### Problem details
Each line in the listing below that contains "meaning" should be returned.

### Supplied records
--- START ---

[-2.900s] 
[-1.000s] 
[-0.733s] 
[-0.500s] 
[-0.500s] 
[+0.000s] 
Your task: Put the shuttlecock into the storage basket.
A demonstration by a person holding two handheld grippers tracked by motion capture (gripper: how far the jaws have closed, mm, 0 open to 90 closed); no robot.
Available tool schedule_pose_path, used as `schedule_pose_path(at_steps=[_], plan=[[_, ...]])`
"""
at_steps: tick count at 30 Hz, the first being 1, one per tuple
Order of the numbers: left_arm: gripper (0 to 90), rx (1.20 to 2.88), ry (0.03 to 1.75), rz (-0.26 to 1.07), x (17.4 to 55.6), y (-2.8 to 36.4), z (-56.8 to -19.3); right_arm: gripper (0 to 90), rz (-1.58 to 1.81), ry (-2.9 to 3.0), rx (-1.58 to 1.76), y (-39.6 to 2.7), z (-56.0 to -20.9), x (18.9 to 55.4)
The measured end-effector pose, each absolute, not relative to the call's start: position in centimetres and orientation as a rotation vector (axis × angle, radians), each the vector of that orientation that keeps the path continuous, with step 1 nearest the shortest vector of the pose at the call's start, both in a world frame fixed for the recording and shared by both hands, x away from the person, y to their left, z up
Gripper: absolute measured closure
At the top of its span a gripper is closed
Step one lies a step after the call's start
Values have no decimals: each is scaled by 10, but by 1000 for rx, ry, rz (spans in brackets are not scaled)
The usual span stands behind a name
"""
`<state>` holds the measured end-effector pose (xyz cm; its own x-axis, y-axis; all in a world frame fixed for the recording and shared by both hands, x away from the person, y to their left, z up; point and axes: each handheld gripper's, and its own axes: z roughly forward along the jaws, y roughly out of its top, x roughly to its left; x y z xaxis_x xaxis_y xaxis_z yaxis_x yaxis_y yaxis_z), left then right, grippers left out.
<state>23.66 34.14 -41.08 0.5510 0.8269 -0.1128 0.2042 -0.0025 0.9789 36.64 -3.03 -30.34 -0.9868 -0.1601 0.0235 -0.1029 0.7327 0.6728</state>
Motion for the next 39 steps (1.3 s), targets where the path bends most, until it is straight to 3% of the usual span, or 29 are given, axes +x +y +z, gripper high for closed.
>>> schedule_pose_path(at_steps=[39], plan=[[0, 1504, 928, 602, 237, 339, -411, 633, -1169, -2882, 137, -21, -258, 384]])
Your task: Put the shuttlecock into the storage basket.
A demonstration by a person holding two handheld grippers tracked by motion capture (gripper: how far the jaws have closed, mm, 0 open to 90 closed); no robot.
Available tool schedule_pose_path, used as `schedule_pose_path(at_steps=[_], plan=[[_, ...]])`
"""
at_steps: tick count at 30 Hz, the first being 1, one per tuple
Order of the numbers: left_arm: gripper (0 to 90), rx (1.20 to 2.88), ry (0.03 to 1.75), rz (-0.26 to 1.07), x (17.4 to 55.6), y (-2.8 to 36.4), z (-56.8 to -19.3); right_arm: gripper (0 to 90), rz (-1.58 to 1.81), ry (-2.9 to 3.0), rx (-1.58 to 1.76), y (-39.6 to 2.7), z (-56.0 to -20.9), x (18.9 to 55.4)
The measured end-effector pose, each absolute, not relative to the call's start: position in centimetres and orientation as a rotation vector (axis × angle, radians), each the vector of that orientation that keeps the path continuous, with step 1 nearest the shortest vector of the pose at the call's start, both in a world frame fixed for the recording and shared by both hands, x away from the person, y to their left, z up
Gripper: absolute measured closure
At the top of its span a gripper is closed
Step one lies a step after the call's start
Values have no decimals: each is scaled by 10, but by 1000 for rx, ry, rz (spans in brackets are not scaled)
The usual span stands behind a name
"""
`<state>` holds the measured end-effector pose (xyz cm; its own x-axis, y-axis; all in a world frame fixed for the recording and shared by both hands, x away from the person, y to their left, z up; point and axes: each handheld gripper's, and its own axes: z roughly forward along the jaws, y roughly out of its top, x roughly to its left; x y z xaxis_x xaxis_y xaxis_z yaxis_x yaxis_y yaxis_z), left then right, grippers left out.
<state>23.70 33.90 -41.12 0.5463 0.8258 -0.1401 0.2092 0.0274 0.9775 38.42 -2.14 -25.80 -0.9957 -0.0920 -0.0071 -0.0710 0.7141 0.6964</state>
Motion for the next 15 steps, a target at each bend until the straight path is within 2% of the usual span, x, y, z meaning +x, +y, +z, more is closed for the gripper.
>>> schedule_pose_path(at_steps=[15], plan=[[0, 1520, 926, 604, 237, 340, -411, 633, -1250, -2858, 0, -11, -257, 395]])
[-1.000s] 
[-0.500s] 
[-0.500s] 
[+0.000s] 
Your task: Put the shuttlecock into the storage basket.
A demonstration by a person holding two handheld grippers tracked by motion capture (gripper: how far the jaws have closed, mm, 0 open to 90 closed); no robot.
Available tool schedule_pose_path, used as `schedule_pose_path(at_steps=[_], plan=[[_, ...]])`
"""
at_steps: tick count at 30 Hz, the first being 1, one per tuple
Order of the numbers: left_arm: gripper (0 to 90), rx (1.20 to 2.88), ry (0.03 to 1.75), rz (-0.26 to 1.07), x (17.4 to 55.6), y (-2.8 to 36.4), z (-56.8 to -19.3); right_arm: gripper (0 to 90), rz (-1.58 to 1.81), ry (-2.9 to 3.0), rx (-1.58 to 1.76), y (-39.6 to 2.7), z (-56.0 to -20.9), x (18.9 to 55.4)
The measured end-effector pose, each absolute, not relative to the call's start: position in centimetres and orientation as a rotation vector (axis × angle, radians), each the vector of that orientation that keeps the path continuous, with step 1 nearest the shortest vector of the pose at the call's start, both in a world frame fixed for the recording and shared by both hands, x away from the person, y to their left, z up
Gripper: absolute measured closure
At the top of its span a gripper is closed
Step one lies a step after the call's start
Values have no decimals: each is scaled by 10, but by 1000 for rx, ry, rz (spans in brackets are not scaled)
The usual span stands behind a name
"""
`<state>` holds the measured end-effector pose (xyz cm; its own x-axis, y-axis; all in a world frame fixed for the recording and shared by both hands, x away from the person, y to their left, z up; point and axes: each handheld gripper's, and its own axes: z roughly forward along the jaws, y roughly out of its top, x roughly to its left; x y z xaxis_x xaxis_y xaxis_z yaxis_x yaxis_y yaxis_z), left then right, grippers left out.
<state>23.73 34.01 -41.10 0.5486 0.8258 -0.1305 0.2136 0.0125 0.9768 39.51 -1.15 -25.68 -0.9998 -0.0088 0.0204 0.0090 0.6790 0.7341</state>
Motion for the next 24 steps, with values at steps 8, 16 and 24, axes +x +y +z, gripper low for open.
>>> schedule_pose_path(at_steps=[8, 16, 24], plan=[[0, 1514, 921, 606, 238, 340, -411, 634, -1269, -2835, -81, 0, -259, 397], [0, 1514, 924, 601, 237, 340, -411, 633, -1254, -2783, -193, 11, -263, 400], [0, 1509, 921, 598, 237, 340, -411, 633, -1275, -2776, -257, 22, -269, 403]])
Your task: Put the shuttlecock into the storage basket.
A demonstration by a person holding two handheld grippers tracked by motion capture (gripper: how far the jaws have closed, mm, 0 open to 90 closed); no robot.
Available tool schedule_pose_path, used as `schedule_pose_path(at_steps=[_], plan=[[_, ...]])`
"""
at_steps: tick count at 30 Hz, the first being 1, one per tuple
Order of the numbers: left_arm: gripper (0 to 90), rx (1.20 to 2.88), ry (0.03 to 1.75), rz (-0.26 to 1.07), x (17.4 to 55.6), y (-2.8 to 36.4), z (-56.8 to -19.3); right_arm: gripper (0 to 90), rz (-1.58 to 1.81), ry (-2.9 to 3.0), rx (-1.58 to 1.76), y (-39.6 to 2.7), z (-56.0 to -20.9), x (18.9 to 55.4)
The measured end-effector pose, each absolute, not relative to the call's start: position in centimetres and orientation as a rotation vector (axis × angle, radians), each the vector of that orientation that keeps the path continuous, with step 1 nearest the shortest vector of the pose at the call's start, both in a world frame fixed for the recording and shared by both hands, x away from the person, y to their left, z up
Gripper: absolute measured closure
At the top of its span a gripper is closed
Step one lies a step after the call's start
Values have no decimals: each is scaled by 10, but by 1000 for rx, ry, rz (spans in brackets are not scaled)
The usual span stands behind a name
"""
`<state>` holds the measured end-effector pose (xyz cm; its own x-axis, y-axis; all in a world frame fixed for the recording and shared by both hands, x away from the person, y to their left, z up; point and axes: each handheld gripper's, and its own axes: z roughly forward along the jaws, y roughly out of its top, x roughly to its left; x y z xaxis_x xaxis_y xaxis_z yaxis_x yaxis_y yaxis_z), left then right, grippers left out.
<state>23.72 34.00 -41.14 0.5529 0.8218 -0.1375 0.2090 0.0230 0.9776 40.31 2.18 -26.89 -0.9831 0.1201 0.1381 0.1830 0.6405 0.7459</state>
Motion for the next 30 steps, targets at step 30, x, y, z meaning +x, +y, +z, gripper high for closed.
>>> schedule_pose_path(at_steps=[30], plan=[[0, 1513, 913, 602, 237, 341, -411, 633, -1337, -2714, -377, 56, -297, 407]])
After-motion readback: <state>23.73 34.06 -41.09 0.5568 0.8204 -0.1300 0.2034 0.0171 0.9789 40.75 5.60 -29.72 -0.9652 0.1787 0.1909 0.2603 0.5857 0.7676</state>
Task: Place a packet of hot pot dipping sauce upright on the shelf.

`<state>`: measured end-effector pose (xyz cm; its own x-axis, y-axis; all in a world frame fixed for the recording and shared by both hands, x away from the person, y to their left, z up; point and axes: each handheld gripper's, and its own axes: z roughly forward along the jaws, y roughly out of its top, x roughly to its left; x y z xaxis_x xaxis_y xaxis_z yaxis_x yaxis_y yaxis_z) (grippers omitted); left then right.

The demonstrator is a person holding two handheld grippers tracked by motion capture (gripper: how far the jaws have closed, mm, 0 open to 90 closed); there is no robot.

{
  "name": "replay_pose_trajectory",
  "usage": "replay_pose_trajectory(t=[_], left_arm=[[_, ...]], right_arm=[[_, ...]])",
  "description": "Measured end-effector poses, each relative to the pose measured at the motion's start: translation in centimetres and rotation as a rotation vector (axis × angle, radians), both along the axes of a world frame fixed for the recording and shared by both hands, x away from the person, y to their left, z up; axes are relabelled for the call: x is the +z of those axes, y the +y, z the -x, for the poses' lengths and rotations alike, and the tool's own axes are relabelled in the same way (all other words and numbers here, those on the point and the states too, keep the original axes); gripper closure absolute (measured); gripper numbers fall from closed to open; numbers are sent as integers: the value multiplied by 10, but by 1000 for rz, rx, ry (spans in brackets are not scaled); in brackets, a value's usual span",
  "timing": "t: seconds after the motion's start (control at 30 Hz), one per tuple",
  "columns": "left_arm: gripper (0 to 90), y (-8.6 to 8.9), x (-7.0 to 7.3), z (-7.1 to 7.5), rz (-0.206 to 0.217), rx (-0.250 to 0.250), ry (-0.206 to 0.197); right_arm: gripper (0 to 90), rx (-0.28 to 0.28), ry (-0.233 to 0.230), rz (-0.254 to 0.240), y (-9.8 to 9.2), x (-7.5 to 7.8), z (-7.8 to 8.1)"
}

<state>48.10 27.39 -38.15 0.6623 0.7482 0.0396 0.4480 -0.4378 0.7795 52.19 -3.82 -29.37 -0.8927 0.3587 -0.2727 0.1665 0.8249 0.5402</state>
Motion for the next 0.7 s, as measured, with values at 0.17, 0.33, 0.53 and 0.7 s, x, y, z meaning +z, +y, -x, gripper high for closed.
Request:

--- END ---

### Written answer
Motion for the next 15 steps, a target at each bend until the straight path is within 2% of the usual span, x, y, z meaning +x, +y, +z, more is closed for the gripper.
Motion for the next 30 steps, targets at step 30, x, y, z meaning +x, +y, +z, gripper high for closed.
Motion for the next 0.7 s, as measured, with values at 0.17, 0.33, 0.53 and 0.7 s, x, y, z meaning +z, +y, -x, gripper high for closed.

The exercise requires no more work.